**WHAT THE TASK REQUIRES**. Write the data out again so that it matches word for word.

**RECORDED INFORMATION**.
....

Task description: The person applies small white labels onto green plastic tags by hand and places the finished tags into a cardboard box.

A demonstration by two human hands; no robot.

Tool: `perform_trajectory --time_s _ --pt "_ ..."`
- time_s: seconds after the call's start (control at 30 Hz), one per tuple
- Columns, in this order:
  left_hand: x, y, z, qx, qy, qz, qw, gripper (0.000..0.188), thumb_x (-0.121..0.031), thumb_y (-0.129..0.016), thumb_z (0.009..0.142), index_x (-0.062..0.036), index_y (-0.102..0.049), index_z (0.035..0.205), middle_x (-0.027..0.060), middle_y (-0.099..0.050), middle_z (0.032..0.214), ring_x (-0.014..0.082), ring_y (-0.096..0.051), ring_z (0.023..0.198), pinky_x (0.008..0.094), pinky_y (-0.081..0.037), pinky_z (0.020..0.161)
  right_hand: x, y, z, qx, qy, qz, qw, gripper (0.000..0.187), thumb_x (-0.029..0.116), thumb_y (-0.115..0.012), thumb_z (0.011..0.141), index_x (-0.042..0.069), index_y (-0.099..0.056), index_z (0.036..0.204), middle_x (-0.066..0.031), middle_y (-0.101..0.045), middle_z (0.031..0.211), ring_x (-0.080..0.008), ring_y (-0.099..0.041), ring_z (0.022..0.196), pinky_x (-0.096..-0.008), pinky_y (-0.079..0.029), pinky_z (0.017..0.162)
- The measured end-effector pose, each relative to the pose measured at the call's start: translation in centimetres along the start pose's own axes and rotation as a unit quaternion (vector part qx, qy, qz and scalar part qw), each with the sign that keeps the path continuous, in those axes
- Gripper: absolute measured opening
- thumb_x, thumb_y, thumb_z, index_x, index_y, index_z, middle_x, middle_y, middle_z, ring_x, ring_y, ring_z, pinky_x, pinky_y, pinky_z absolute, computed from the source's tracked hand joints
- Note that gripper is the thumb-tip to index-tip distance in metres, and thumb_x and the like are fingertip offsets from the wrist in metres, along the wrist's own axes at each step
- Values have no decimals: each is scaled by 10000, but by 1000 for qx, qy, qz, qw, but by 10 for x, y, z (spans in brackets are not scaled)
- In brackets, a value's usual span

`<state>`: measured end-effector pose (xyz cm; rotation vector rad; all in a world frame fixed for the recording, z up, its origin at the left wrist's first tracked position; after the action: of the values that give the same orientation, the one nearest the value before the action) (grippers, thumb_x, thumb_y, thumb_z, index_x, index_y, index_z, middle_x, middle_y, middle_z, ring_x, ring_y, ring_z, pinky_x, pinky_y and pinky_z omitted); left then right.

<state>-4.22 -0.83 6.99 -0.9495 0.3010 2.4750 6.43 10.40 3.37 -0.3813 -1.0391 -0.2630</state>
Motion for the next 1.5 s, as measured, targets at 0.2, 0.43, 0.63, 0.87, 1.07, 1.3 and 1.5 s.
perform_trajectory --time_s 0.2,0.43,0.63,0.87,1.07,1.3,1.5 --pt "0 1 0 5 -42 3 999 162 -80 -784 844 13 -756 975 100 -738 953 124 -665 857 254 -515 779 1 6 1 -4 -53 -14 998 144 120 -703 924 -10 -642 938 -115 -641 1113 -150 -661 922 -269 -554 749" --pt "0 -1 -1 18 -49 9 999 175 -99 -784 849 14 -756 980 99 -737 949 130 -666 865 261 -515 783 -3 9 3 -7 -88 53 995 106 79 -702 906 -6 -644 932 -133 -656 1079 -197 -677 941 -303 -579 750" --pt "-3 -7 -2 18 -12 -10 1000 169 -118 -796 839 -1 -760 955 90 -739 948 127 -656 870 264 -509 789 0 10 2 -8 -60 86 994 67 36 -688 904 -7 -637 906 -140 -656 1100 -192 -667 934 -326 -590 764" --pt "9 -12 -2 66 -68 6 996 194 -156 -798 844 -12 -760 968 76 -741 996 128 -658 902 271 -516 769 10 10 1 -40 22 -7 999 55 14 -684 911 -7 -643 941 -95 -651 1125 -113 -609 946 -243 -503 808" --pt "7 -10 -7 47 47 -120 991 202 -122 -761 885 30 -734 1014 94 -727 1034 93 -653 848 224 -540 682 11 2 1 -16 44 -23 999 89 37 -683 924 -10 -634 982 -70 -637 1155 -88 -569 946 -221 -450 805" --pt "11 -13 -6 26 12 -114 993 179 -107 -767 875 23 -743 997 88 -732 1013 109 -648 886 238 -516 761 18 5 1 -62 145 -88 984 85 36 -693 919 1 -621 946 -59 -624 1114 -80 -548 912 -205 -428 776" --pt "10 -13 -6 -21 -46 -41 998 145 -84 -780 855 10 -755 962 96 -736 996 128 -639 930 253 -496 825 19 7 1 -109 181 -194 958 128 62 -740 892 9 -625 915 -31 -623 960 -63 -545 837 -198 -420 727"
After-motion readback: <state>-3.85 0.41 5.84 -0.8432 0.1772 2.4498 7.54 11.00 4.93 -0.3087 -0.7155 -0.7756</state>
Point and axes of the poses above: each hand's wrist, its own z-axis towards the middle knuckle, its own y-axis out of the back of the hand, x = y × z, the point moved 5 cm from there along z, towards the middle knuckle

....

**RESPONSE AREA**.
Task description: The person applies small white labels onto green plastic tags by hand and places the finished tags into a cardboard box.

A demonstration by two human hands; no robot.

Tool: `perform_trajectory --time_s _ --pt "_ ..."`
- time_s: seconds after the call's start (control at 30 Hz), one per tuple
- Columns, in this order:
  left_hand: x, y, z, qx, qy, qz, qw, gripper (0.000..0.188), thumb_x (-0.121..0.031), thumb_y (-0.129..0.016), thumb_z (0.009..0.142), index_x (-0.062..0.036), index_y (-0.102..0.049), index_z (0.035..0.205), middle_x (-0.027..0.060), middle_y (-0.099..0.050), middle_z (0.032..0.214), ring_x (-0.014..0.082), ring_y (-0.096..0.051), ring_z (0.023..0.198), pinky_x (0.008..0.094), pinky_y (-0.081..0.037), pinky_z (0.020..0.161)
  right_hand: x, y, z, qx, qy, qz, qw, gripper (0.000..0.187), thumb_x (-0.029..0.116), thumb_y (-0.115..0.012), thumb_z (0.011..0.141), index_x (-0.042..0.069), index_y (-0.099..0.056), index_z (0.036..0.204), middle_x (-0.066..0.031), middle_y (-0.101..0.045), middle_z (0.031..0.211), ring_x (-0.080..0.008), ring_y (-0.099..0.041), ring_z (0.022..0.196), pinky_x (-0.096..-0.008), pinky_y (-0.079..0.029), pinky_z (0.017..0.162)
- The measured end-effector pose, each relative to the pose measured at the call's start: translation in centimetres along the start pose's own axes and rotation as a unit quaternion (vector part qx, qy, qz and scalar part qw), each with the sign that keeps the path continuous, in those axes
- Gripper: absolute measured opening
- thumb_x, thumb_y, thumb_z, index_x, index_y, index_z, middle_x, middle_y, middle_z, ring_x, ring_y, ring_z, pinky_x, pinky_y, pinky_z absolute, computed from the source's tracked hand joints
- Note that gripper is the thumb-tip to index-tip distance in metres, and thumb_x and the like are fingertip offsets from the wrist in metres, along the wrist's own axes at each step
- Values have no decimals: each is scaled by 10000, but by 1000 for qx, qy, qz, qw, but by 10 for x, y, z (spans in brackets are not scaled)
- In brackets, a value's usual span

`<state>`: measured end-effector pose (xyz cm; rotation vector rad; all in a world frame fixed for the recording, z up, its origin at the left wrist's first tracked position; after the action: of the values that give the same orientation, the one nearest the value before the action) (grippers, thumb_x, thumb_y, thumb_z, index_x, index_y, index_z, middle_x, middle_y, middle_z, ring_x, ring_y, ring_z, pinky_x, pinky_y and pinky_z omitted); left then right.

<state>-4.22 -0.83 6.99 -0.9495 0.3010 2.4750 6.43 10.40 3.37 -0.3813 -1.0391 -0.2630</state>
Motion for the next 1.5 s, as measured, targets at 0.2, 0.43, 0.63, 0.87, 1.07, 1.3 and 1.5 s.
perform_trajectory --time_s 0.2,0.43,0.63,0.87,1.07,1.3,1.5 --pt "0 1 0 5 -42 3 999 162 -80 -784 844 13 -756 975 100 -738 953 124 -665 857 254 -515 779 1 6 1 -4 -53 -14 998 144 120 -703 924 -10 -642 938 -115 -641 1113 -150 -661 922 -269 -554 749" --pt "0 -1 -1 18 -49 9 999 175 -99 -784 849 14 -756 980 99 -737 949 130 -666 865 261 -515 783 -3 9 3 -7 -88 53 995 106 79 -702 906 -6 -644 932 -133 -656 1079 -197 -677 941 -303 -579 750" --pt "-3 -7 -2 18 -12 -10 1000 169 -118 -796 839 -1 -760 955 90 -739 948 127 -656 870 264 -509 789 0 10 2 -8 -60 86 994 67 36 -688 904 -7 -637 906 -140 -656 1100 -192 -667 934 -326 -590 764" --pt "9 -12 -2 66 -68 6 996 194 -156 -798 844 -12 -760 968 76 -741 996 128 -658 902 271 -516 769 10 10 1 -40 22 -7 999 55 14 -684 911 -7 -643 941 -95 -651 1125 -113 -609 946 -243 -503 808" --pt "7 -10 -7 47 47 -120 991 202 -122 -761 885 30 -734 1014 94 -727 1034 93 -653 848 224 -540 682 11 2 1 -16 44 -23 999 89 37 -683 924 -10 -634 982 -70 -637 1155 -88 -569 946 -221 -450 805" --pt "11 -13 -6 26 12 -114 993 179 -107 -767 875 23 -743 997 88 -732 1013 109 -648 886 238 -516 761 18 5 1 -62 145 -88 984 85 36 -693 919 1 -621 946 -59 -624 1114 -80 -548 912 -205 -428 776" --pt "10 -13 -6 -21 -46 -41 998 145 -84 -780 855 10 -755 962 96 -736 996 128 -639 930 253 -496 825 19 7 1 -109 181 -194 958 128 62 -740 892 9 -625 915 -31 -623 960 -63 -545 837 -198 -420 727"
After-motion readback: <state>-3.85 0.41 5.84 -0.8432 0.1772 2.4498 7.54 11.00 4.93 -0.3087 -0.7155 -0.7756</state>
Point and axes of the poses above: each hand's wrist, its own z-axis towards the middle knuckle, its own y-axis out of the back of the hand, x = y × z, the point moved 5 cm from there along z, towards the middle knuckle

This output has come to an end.